The views expressed by the teachers might lead one to expect that they would prioritise approaches to the prevention of cheating that emphasise sanctions. However, when asked about ways of preventing cheating and plagiarism, educational approaches were the most commonly described approach, with approaches based on the use of technology, changed assessment design and increased sanctions also very popular. Comments related to technology use in the prevention of cheating included references to student authentication, plagiarism checking, performance tracking, jamming devices for mobile phones, and surveillance cameras.

Impact of increased use of e-assessment on cheating

The administrator interviewed in University A was principally concerned about the technical and security issues associated with any increased use of e-assessment:

The online exams can be organised in two ways. The first one is administered in computer laboratories where supervisors are present, and completed within a certain period of time on the internet using a limited number of computers. The second one is administered completely on the personal computers of learners, and there are no supervisors during exams. If the exams are to be administered without any supervisors, the systems should be developed and cleared to prevent students from helping each other cheat. It should not be regarded as just the internet access of a computer with a web camera.

The administrator interviewed in University B was principally concerned about existing institutional approaches to cheating and plagiarism:

There is no well-established mechanism to stop the process of attempting to cheat and plagiarise by the students ... There is not a department with such competencies, and there is no electronic system to check the text materials. I have noticed that this problem is massively neglected by the teachers.

In the questionnaire given to teachers, they were asked whether they would be concerned about an increase in cheating if there was a greater use of e-assessment. The results are shown in Table 4.
Table 4

Impact on cheating of increased use of e-assessment

 

A_ f2f

A_distance

B_f2f

B_blended

N=

11

20

77

23

yes

55%

65%

45%

35%

no

18%

10%

32%

52%

don’t know/no answer

27%

25%

23%

13%

Many teachers are concerned that an increase in the use of e-assessment will impact on cheating, though there are differences in the degree of concern between contexts, most striking is the statistically significant difference between the A_distance and B_blended contexts (Chi-square = 9.545, d.f. =2, p < 0.01). The use in the A_distance context of tightly controlled face-to-face proctored examinations for large numbers of students provides a high degree of confidence in the assessment process and hence these teachers are particularly concerned about any change in the way in which assessment is carried out. The teachers in the B_blended context, on the other hand, have developed an assessment approach using significant elements of e-assessment for small groups of students that involves close monitoring, and have fewer concerns about an increased use of e-assessment.

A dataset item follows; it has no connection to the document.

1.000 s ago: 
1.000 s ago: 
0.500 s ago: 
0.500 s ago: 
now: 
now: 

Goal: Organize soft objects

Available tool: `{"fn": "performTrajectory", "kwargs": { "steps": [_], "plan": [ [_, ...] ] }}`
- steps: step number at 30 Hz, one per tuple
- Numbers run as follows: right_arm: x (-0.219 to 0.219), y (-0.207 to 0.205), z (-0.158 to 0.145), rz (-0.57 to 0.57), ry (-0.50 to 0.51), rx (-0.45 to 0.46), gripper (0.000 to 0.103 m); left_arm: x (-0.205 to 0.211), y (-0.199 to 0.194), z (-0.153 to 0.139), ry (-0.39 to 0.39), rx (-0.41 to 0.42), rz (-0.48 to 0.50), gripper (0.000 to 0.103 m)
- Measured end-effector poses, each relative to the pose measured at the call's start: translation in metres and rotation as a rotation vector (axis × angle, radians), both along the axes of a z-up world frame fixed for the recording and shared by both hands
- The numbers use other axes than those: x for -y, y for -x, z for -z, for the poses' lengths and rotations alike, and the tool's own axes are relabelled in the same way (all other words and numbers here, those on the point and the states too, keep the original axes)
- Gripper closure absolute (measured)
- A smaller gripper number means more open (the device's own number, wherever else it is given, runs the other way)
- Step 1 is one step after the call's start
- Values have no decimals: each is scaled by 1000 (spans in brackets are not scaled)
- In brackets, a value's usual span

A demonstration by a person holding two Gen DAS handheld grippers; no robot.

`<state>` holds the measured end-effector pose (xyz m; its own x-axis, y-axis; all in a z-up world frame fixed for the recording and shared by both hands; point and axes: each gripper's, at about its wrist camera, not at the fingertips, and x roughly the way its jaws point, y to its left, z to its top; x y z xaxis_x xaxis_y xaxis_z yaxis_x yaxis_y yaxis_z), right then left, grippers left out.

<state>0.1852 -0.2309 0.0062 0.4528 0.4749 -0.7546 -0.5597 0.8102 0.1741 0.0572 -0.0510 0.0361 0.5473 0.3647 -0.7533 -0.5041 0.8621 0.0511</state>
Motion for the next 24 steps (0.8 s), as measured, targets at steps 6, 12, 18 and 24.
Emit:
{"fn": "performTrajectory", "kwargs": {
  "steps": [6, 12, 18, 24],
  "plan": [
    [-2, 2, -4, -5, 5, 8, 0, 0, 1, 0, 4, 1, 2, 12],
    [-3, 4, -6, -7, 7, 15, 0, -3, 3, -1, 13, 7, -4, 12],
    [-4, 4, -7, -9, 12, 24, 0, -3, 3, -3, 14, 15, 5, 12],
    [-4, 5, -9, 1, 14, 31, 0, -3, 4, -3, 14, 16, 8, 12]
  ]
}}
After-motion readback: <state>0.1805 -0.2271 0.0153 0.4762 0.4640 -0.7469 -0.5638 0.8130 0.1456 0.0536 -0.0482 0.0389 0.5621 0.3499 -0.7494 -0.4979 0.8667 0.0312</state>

Each of the four contexts will now be discussed in turn, looking firstly at the replies to an open question in the questionnaire asking about the possible impact on cheating of an increased use of e-assessment, and then at the interviews with the two teachers in each context exploring this same issue.

In the face-to-face context in University A the teachers thought that students would take advantage of e-assessment in order to cheat unless there were strict controls, and they were sceptical about the extent to which systems for student authentication and authorship checking could be effective. One teacher referred to the TOEFL iBT Test as an ideal model of e-assessment in a strictly controlled environment. The teachers interviewed shared these concerns, though they also saw some advantages in e-assessment, in part because of the opportunity for more creative assessments:

Having the students perform online activities that will make them use higher level cognitive skills, such as writing blogs and making discussions will presumably reduce the acts of cheating. (A_f2f_T1)

and, in part, because it would facilitate the use of tools that identify, and so discourage, cheating and plagiarism:

It is very difficult to read the exam papers and assignments one by one. It will be faster to read them using technology ... When reading the written material, sometimes we fail to see that the student had cheated … there are online tools such as ‘iThenticate’ … which help to read and see cheating much faster. (A_f2f_T1)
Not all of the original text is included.